La violencia y el racismo son malos. Cuando ocurren, son condenables y no debemos cerrar los ojos ante ellos.
Estoy bien con tener malos pasos de baile. Estoy bien con tener los dientes más bajos horribles. Eso es lo que soy, y por alguna razón ha funcionado bien.
Por alguna razón desconocida, los chicos malos atraen a pesar de ser idiotas.
Si no podemos hacerlo por la razón, por la influencia, por ejemplo, mediante un esfuerzo extenuante, y por el sacrificio personal, reparar los malos lugares de la civilización, desde luego que no podemos hacerlo por la fuerza.
Nadie puede negar que la religión es un consuelo para los afligidos, un remedio para los enfermos, y a veces un freno a los malos; por lo tanto, todo aquel que quiera discutir o reírse del mundo sin ofrecer algo equivalente que debería considerarse un bien común enemigo.
Malos consejeros le dirán que absolutamente saben cómo hacerlo, y cómo tiene que suceder, hay esta inseguridad que les lleva a sentir que tienen que controlar todo.
Al alimentar los malos sentimientos, estos crecen y adquieren poder.
Cuando canto para mí, probablemente canto para cualquier persona que tenga algún tipo de daño, cualquier tipo de malos sentimientos, buenos sentimientos, altos y bajos, altos y bajos, ese tipo de cosas.
Quiero seguir mis sueños, incluso los malos, porque sin ellos, puede que no tenga nada durante toda la noche.
Sólo los malos jugadores tienen suerte. Ellos son los que rebotan las pelotas en árboles, bordillos, tortugas y coches. Los buenos jugadores tienen mala suerte. Al golpear la bola recta, una despedida divertida está obligada a tener mala suerte.
Fui vendedor puerta a puerta de suscripciones de televisión por cable cuando estaba en la universidad. No era yo mismo, pero el cable estaba por llegar. Tuve territorios muy malos y ganaba 25 dólares si lograba que alguien viniera y solo conectara el cable en su casa.
No administrar el tiempo y poner excusas son dos malos hábitos. No ponga a los dos juntos, afirmando que 'no tiene tiempo'.
La gente ama los westerns en todo el mundo. Hay algo de fantasía sobre una persona luchando contra los elementos. O incluso los malos y los elementos. Es una época más simple. No hay leyes organizadas y esas cosas.
Bob lo resumió mejor cuando estaba de rodillas al final de la noche diciendo: 'No confíes en Guided By Voices. ¿Estuviste allí? ¿Fue el espectáculo horrible o algo así? Sé que es una chapuza, pero no son realmente tan malos, pero me da vergüenza, ¿fue triste?
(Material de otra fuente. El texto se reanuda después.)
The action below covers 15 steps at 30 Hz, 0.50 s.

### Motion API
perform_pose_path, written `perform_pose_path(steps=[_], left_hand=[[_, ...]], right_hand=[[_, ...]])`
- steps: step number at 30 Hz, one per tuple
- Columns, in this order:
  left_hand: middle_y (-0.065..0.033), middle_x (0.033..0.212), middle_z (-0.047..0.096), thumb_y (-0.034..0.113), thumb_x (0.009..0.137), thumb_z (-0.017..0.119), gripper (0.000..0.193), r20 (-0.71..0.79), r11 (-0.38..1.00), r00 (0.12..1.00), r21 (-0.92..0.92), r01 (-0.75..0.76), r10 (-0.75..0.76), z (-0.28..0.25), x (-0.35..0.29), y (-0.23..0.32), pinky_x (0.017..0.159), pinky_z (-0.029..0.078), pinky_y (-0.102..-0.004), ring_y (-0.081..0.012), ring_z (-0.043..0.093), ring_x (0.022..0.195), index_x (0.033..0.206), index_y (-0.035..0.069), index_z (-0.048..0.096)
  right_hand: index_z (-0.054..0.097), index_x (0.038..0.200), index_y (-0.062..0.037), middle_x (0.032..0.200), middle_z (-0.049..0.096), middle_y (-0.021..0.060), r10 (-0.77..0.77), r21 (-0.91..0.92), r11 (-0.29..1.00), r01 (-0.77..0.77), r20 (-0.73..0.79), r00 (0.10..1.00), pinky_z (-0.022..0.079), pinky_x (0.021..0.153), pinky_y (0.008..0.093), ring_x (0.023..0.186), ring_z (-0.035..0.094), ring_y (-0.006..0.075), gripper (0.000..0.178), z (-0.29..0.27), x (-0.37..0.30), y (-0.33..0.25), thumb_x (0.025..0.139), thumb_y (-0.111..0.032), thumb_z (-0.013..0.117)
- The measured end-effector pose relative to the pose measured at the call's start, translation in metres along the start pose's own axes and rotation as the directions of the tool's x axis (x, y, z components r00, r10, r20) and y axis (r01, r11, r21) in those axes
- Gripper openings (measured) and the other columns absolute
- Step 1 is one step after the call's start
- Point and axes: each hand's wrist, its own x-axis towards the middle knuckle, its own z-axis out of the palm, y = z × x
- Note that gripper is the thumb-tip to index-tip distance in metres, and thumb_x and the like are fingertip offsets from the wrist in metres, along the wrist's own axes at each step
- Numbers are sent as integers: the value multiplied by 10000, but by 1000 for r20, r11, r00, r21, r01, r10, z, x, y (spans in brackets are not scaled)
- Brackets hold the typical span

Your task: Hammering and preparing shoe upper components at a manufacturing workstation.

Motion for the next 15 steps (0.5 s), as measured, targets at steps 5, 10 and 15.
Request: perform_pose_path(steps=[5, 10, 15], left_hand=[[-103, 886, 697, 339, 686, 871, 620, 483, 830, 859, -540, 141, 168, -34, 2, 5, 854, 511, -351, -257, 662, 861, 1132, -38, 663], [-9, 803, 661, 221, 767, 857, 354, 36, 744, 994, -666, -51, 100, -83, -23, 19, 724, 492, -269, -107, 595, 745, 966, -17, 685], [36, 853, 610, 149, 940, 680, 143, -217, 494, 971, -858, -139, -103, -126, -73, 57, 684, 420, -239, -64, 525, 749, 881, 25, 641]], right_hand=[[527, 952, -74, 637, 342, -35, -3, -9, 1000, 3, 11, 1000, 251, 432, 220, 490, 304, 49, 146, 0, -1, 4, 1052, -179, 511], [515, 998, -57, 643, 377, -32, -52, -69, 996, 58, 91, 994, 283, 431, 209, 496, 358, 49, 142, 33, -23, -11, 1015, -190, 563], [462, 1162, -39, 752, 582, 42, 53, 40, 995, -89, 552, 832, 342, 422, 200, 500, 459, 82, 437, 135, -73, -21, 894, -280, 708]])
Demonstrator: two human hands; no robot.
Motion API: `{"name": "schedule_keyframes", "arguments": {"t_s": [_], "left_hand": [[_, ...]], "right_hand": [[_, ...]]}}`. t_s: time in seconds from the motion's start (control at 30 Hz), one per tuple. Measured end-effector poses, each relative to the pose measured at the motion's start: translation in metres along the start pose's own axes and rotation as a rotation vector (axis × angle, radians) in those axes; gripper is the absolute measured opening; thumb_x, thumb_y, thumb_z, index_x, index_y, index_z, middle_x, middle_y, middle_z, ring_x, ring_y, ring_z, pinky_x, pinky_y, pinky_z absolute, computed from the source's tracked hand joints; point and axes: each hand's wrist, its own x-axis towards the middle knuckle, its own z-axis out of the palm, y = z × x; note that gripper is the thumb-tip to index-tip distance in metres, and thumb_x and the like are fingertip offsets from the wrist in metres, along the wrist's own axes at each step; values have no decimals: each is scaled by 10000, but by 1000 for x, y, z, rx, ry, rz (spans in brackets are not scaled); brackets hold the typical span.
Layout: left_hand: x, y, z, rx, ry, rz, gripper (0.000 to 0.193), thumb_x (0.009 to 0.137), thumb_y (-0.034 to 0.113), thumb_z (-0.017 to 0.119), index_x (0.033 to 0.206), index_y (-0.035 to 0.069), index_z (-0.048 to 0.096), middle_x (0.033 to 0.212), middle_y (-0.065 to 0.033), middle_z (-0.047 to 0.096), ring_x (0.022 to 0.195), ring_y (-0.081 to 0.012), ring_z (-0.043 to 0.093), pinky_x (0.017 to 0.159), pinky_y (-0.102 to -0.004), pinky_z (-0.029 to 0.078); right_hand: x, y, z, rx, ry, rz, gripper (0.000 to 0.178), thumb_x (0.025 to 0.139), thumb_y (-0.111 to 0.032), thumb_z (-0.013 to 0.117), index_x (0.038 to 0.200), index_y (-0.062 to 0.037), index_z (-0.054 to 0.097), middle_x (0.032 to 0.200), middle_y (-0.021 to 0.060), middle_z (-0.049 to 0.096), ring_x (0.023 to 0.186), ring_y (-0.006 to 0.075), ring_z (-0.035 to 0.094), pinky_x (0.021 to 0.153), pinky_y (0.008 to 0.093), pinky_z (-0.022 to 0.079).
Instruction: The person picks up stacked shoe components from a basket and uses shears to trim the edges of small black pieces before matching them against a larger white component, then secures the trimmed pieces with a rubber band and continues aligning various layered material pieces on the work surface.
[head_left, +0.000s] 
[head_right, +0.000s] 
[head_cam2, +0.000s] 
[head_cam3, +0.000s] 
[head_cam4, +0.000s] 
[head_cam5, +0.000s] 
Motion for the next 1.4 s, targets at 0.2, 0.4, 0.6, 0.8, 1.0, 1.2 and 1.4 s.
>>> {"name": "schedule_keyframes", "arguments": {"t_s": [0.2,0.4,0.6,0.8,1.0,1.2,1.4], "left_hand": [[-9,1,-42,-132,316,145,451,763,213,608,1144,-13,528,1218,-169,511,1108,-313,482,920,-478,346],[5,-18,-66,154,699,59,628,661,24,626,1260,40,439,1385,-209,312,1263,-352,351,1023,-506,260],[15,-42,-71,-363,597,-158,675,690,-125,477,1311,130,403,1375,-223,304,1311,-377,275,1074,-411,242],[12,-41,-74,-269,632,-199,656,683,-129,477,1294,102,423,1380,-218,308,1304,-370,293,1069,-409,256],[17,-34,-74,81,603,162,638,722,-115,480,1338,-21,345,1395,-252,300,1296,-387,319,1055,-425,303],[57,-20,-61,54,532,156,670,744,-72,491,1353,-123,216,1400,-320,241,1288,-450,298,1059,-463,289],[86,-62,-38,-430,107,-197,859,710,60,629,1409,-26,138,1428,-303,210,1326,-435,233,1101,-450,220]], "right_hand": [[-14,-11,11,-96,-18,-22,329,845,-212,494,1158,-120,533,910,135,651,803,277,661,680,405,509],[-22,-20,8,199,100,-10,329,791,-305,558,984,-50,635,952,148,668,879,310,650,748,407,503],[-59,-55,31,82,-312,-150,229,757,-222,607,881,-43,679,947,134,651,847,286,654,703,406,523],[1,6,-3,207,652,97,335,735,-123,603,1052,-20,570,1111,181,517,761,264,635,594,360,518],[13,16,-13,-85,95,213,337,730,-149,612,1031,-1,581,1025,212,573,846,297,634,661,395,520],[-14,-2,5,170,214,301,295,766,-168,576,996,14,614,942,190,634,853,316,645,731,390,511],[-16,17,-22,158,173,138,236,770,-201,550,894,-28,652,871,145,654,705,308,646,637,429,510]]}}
La amistad es estar allí en cada momento del día, con los brazos abiertos, esperando tanto los buenos como los malos momentos.
El amigo es aquel que acude en los buenos momentos al ser llamado y también en los malos momentos sin necesidad de ser llamado.
El amigo no es el que te acompaña en los malos momentos, es el que no te deja caer en ellos.
Un amigo no es aquel que te acompaña en los buenos momentos, sino quien te acompaña en los momentos buenos y malos.
Amistad: malos momentos juntos, buenos recuerdos, gente inolvidable que se queda en tu corazón, gente que te quiere con locura, gente que sabe apreciar lo más maravilloso de tu vida: la amistad.
Los amigos son como los taxis: escasean en los malos tiempos.
La mejor manera de expresar la amistad es compartir sinceridad en tiempos buenos y malos...
Un amigo no es aquél que te apoya, ayuda y está contigo en los malos momentos, sino quién estos evita.
Si un amigo te hace llorar, es porque lo amas de verdad; si tú ríes, él ríe; si él llora, tú también. Un amigo es aquel que está en los buenos y malos momentos.
Pero... si Dios es más fuerte que el diablo, ¿por qué Dios no mata al diablo y así evita que haga más hombres malos?
Aprueba a los buenos, tolera a los malos y ámalos a todos.
El amor no es capaz de ver los lados malos de un ser; el odio no es capaz de ver los lados buenos.
Yo era muy famoso en su juventud y lo celebré tanto los buenos y malos momentos con la bebida.
Cuando los tiempos son malos, se acaban y los empresarios son menos agradables. La gente se vuelve desechable.
No me gusta ningún tipo de peligro o volatilidad. No me gustan los chicos malos. No, no, gracias. Me gusta la gente agradable.
Crecí en una comunidad en la que no era la excepción ser una buena chica. Era una especie de espera. Y todos mis amigos también eran chicas buenas, y mis novios eran buenos chicos. Todo el mundo era muy agradable. Y eso influye en la forma en que escribo a mis personajes. No hay muchos chicos malos en mis novelas.